Park in Boston, Massachusetts, U.S.

Piers Park is a public park owned by Massport located on the southwest side of East Boston, overlooking Boston Harbor and downtown Boston. Designed by Pressley Associates Landscape Architects of Boston, the 6.5 acre park was conceived to reclaim a condemned industrial pier for recreational use, allowing residents and visitors direct access to the waterfront.

The park consists of multiple trails paved in brick and granite from the pier's original 1870 seawalls; native salt-tolerant New England plants; more than thirty-two tree varieties; seasonal flowers; ornamental shrubs; and a 600 ft meandering brick pedestrian promenade with four smaller shade pavilions.
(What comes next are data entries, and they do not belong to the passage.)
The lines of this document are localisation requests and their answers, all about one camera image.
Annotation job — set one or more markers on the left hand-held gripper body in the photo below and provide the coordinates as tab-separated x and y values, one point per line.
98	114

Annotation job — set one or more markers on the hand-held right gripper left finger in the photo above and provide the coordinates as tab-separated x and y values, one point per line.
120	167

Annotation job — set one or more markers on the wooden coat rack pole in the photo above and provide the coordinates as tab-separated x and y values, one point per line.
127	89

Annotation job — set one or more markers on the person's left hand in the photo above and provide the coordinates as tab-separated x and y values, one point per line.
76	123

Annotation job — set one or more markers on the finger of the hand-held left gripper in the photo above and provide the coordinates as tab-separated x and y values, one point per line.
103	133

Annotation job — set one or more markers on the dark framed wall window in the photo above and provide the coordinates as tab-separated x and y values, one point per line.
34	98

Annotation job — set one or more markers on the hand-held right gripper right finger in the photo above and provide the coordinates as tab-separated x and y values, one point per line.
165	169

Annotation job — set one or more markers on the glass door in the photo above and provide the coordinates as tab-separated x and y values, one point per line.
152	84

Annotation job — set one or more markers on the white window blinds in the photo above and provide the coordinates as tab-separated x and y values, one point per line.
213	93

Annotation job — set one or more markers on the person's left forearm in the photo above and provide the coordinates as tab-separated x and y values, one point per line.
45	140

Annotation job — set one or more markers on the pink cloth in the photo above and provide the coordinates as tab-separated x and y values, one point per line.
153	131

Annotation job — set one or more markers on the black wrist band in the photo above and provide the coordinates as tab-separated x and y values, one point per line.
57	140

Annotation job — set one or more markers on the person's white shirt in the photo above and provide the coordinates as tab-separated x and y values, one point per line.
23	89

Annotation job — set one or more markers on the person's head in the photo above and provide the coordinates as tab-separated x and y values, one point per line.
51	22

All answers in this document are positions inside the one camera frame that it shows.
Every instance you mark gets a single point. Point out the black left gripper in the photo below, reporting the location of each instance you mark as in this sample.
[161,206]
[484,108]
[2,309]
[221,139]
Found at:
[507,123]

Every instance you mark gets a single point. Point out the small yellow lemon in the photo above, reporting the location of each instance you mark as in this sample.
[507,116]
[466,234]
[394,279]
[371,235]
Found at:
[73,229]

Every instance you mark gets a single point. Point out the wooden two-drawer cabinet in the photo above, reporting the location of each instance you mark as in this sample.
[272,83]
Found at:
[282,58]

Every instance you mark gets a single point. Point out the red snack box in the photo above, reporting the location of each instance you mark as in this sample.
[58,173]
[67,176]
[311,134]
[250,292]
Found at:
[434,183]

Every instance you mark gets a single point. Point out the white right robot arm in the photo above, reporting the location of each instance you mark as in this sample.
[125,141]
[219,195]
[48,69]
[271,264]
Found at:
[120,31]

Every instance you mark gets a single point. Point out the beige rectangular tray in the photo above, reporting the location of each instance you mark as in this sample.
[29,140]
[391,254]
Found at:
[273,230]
One of the pavilions is dedicated to ship-builder Donald McKay; the largest pavilion is the Commons Pavilion, commissioned by MassPort to "pay tribute to the neighborhood's immigrant history," with twenty-four granite panels by artist William Reimann.

There is also a play area and spray pool for children; a small exercise station; an amphitheater; and a community boating program, Piers Park Sailing Center.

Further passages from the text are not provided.